Ainda no tema da liberdade de educação e da liberdade na educação, como o professor frisou durante a conversa, a Gazeta do Povo questionou De Groof sobre os limites da liberdade dos professores na educação básica e na educação superior. Em nenhum desses espaços, segundo o acadêmico, a liberdade de ensinar deve ser confundida com a doutrinação política – embora esse conceito seja de difícil formatação. “Liberdade acadêmica não significa liberdade de dizer qualquer coisa que você quiser, é uma liberdade de falar sobre a academia, a liberdade de pesquisar, a liberdade de haver diferentes linhas de pesquisa, ela não é sobre política”, afirma De Groof.
Confira a íntegra da entrevista abaixo:
O governo brasileiro apresentou um projeto de lei sobre ensino domiciliar. Quais são as melhores diretrizes e princípios para uma legislação sobre esse tema?
Há boas práticas sobre as molduras legais para o homeschooling, mas há uma variedade de molduras legais possíveis. Mesmo dentro da Europa há essa variedade, embora a grande maioria dos países seja favorável à possibilidade de optar pelo homeschooling. Apenas alguns países proíbem o homeschooling na Europa, entre eles a Alemanha e a Grécia. Supreendentemente, a Corte Europeia de Direitos Humanos decidiu em favor da margem de apreciação dos Estados nesse tema. O que isso significa? Significa que os tribunais devem checar se há uma motivação para o Estado banir o homeschooling, com base em diferenças nacionais. Essa margem de apreciação está garantida ao Estado, por exemplo, com base na razão de que não esteja provado de que os homeschoolers consigam se integrar socialmente. Várias vezes a expressão “risco de uma sociedade paralela” aparece na decisão. Mas isso deve ser visto de forma crítica, porque sabemos pelas pesquisas que a grande maioria das famílias que optam pelo ensino domiciliar é muito aberta à vida social, que as crianças vão a clubes esportivos, associações e igrejas.
Então essa proibição seria um mau exemplo de regulamentação. Mas qual seria um bom exemplo?

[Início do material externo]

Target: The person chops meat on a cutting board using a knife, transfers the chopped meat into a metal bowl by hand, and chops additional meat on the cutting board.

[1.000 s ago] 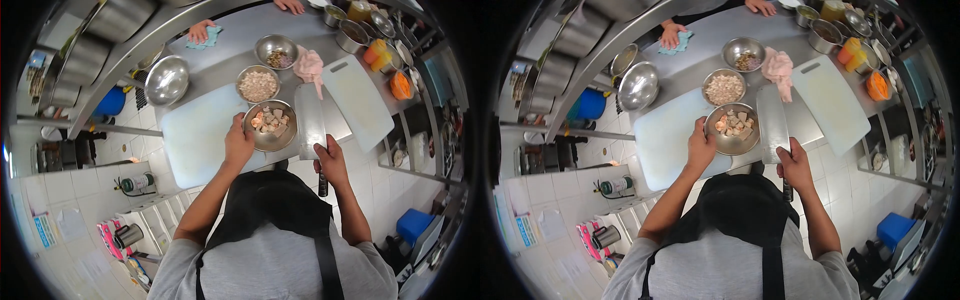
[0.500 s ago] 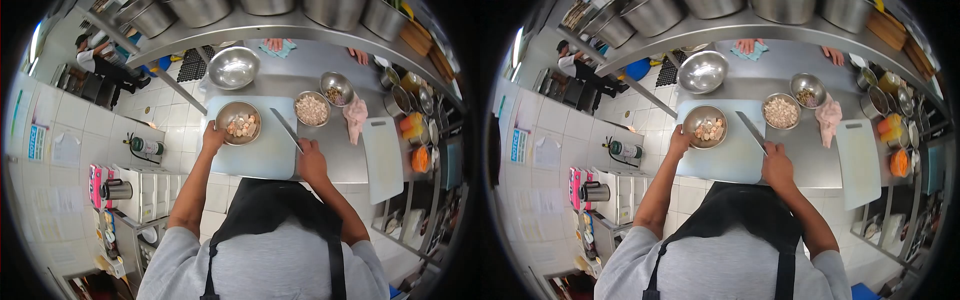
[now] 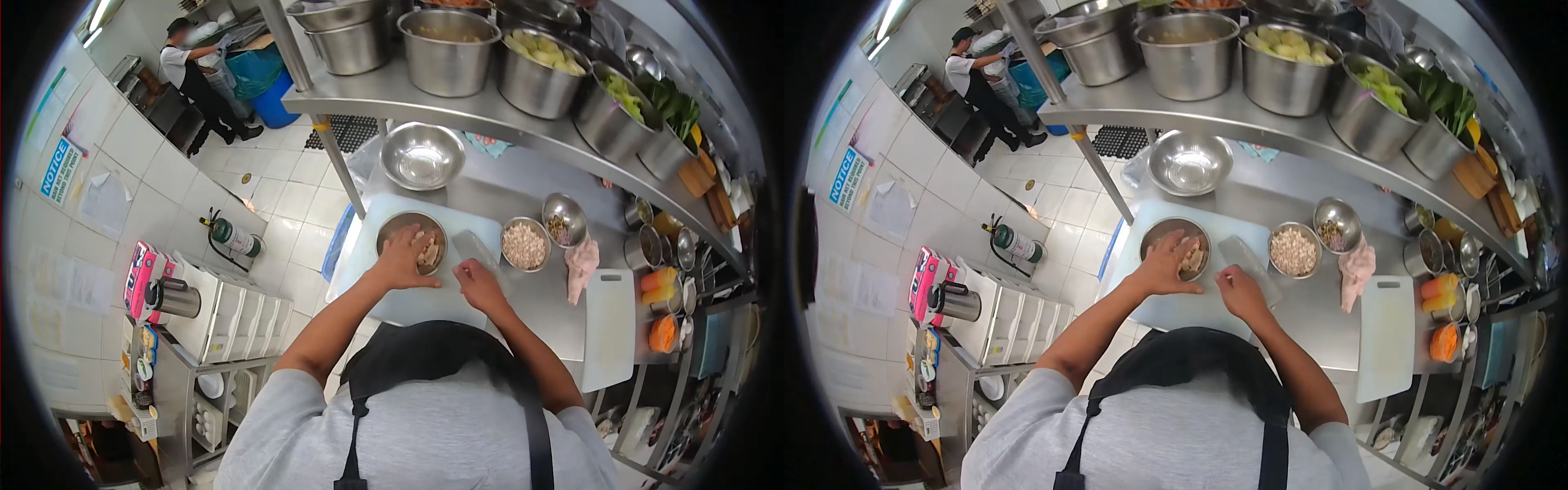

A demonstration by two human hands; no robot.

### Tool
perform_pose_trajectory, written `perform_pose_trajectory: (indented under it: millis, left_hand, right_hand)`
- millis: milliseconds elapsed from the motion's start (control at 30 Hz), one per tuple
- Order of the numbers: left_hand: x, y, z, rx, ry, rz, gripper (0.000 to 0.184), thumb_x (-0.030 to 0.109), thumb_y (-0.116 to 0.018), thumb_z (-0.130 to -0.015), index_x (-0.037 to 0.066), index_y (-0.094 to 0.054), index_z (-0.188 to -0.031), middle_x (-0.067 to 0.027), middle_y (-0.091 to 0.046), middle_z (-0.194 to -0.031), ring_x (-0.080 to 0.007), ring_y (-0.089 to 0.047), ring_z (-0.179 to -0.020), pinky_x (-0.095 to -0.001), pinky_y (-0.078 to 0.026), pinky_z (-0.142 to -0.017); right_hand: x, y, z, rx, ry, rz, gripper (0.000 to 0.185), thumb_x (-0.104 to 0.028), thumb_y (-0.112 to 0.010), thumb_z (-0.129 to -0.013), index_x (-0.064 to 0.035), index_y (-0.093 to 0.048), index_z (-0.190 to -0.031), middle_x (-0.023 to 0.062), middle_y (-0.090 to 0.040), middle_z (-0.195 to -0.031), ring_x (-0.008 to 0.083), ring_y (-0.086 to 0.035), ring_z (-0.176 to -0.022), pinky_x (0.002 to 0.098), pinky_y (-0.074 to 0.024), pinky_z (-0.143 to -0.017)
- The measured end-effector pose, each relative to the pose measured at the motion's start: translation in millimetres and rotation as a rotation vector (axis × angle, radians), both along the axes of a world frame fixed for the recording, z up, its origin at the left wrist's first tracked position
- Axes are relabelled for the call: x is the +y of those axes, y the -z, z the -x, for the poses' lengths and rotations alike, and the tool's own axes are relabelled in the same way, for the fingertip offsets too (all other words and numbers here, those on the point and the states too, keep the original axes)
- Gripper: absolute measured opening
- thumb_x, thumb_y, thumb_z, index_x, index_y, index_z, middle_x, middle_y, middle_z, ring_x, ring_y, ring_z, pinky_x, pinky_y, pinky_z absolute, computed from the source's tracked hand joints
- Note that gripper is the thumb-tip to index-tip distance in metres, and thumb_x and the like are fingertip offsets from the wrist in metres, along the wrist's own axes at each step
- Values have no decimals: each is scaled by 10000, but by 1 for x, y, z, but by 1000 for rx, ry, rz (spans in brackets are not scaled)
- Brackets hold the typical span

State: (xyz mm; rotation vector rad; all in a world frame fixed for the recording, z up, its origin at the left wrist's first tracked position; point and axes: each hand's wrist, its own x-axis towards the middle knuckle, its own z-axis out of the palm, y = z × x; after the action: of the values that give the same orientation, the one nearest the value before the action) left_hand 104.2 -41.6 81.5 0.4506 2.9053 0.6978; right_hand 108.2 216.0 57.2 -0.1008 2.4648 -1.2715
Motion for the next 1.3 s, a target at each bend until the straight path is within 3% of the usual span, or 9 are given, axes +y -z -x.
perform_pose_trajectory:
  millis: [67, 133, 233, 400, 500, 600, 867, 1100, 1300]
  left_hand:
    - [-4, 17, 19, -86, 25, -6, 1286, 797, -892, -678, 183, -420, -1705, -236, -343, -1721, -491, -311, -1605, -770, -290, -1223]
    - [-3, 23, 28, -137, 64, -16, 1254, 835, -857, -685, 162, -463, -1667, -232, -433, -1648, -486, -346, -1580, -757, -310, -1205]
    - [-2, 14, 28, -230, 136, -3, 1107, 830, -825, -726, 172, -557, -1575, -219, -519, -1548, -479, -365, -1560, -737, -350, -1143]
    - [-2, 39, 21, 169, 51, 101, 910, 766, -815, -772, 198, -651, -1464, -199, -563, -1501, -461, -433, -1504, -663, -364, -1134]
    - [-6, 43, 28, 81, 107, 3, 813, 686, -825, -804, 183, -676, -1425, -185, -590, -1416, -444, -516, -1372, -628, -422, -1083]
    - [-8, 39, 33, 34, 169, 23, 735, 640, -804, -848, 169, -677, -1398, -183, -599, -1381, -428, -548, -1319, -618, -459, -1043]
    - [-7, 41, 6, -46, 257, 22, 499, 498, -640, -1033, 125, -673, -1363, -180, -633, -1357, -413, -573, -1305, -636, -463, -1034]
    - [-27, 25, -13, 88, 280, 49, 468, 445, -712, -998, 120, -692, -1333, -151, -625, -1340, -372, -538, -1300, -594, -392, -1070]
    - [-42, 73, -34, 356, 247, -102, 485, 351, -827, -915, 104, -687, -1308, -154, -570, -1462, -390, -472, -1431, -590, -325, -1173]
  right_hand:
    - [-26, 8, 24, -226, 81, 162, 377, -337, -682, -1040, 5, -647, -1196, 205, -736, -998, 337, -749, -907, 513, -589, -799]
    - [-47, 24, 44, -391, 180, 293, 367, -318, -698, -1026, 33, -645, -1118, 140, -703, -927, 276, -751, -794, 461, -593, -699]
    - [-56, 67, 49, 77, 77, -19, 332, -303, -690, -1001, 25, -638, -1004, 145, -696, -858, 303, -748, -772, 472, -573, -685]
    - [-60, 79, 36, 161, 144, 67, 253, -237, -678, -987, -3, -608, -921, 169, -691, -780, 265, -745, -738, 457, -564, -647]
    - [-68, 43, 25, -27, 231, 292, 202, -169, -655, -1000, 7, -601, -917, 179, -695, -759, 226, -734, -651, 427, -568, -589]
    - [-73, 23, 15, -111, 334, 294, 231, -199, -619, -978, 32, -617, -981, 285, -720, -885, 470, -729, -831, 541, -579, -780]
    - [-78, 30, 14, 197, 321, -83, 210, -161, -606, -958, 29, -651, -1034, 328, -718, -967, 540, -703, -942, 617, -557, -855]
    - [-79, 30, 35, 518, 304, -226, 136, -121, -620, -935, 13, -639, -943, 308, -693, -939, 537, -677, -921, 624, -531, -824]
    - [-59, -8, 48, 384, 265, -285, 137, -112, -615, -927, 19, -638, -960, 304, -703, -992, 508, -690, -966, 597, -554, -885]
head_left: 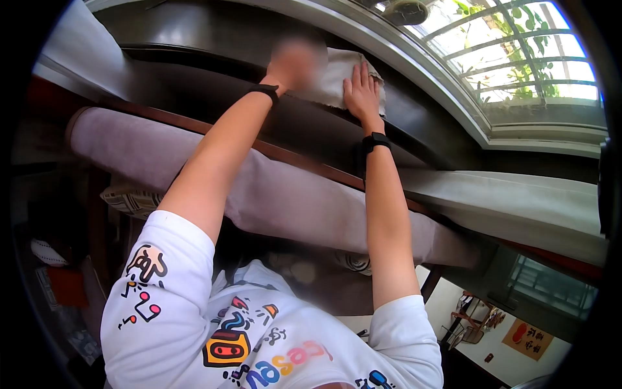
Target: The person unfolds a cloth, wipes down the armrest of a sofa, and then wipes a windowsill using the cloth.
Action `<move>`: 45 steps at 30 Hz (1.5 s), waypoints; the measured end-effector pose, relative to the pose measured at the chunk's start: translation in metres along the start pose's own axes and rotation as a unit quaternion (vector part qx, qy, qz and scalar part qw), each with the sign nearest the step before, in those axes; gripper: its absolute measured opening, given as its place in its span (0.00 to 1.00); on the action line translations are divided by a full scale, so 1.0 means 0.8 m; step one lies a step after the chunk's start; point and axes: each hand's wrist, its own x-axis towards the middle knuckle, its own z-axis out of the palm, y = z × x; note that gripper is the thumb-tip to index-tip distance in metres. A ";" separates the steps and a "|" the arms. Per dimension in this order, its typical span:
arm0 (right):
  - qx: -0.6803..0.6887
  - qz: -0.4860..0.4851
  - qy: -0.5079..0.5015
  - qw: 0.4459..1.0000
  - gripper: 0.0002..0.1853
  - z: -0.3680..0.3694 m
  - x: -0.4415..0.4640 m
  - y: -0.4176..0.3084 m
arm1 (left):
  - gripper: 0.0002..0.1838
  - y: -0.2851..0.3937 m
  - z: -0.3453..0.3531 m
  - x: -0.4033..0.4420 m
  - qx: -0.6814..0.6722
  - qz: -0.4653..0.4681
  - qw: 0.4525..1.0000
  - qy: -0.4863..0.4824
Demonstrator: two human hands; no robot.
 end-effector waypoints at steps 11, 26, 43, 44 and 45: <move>-0.029 -0.078 0.080 0.993 0.29 0.022 -0.027 -0.079 | 0.12 -0.019 0.023 0.002 0.019 0.108 0.993 0.047; 0.040 0.074 0.031 0.996 0.34 -0.029 -0.083 0.022 | 0.12 0.072 0.069 -0.014 0.122 0.051 0.988 0.079; -0.034 0.187 0.020 0.982 0.34 -0.047 -0.121 0.162 | 0.12 0.246 0.166 0.027 0.028 0.141 0.988 0.061; -0.044 0.186 0.020 0.981 0.34 -0.045 -0.121 0.165 | 0.11 0.246 0.165 0.028 0.021 0.144 0.988 0.059; -0.062 0.181 0.013 0.981 0.34 -0.044 -0.121 0.166 | 0.11 0.245 0.163 0.027 0.015 0.149 0.987 0.055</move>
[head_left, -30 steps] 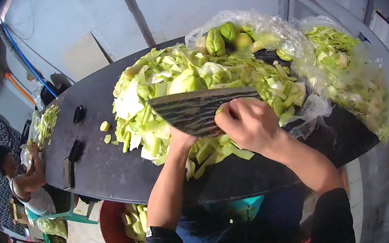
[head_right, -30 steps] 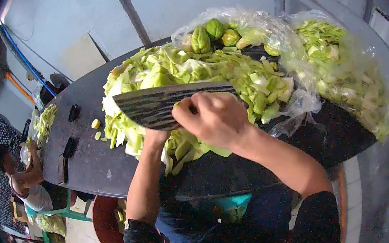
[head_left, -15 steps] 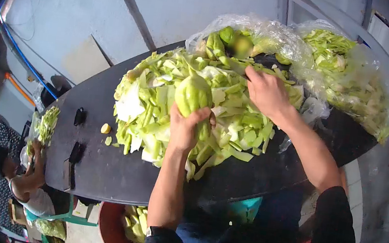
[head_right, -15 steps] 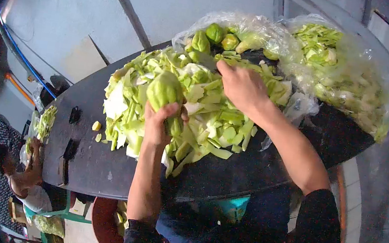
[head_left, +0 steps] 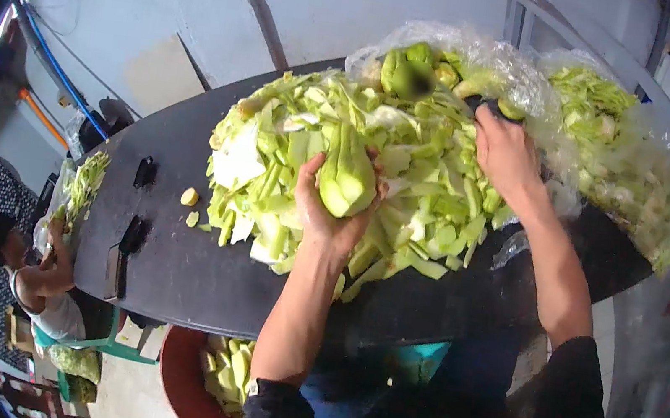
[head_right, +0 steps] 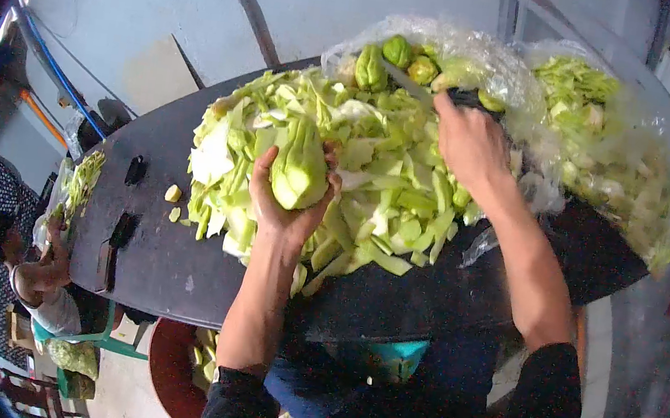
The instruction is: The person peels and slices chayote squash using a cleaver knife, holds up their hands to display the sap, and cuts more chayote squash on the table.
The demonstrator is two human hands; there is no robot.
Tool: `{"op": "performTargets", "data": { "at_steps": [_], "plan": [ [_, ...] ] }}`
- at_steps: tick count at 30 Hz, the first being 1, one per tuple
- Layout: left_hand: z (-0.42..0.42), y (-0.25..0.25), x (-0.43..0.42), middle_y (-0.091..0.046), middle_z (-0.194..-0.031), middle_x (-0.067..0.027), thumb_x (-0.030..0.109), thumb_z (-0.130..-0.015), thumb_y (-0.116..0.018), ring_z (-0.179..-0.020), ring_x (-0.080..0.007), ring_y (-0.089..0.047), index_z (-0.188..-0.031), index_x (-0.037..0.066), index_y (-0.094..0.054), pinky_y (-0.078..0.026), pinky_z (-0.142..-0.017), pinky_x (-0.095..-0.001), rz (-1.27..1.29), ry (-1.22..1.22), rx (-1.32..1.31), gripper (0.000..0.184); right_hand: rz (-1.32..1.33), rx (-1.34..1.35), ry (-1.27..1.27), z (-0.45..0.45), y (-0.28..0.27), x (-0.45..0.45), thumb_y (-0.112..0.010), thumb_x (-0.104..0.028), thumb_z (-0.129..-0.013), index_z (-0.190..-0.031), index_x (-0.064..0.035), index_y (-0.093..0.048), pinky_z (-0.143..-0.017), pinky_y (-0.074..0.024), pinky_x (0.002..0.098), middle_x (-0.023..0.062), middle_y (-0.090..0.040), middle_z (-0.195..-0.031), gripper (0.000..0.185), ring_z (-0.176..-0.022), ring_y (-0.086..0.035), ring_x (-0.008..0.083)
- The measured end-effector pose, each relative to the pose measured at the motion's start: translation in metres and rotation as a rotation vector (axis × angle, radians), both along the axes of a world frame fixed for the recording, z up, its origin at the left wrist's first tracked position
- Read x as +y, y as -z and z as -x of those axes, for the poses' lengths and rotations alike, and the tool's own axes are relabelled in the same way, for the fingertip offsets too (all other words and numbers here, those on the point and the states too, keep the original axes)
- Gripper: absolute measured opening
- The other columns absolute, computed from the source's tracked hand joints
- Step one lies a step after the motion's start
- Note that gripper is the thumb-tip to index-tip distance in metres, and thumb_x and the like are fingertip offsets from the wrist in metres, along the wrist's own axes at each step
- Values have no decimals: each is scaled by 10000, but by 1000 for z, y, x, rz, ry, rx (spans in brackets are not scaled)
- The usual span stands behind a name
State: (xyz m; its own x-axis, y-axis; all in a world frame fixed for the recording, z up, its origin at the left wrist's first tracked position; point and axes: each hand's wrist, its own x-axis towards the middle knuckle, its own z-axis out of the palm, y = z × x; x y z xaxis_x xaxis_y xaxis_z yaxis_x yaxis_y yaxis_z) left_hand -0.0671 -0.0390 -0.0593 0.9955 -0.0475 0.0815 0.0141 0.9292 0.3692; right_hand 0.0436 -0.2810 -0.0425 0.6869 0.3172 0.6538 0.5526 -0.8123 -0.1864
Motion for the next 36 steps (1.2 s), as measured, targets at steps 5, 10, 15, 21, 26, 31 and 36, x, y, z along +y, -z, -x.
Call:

Os melhores exemplos são os países em que existe uma regulamentação branda, entre a maioria dos que permitem o ensino domiciliar. A maioria dos países regula em algum grau o ensino domiciliar. Nos Estados Unidos, há estados sem regulamentação alguma, com regulamentação moderada e com regulamentação rígida. Estou convencido de que o Estado deve regulamentar – até em benefício da criança, porque não deve haver contradição entre os direitos da criança e as liberdades e as convicções dos pais. Esse equilíbrio deve ser encontrado na regulação. Não sou nacionalista, mas o modelo belga é bastante bom. Primeiro, os pais têm de registrar a criança como homeschooler – de novo, em alguns países os pais têm que registrar no ministério nacional, mas na maioria o registro é feito na autoridade local em alguma escola local. Segundo, a sociedade exige que os pais mostrem os resultados do aprendizado das crianças, e esse aprendizado pode ser provado a cada dois ou três anos. Terceiro, a avaliação – em alguns sistemas, o teste é feito em escolas locais, mas em alguns países, como a Irlanda, o teste é nacional. Em suma, o Estado deve regular, mas deve respeitar as opções e escolhas dos pais e a liberdade de optar pelo ensino domiciliar.
O senhor já falou sobre as pesquisas acerca da sociabilidade das crianças educadas em educação domiciliar, mas o que sabemos sobre os resultados de aprendizado, quando comparados com alunos de escolas regulares?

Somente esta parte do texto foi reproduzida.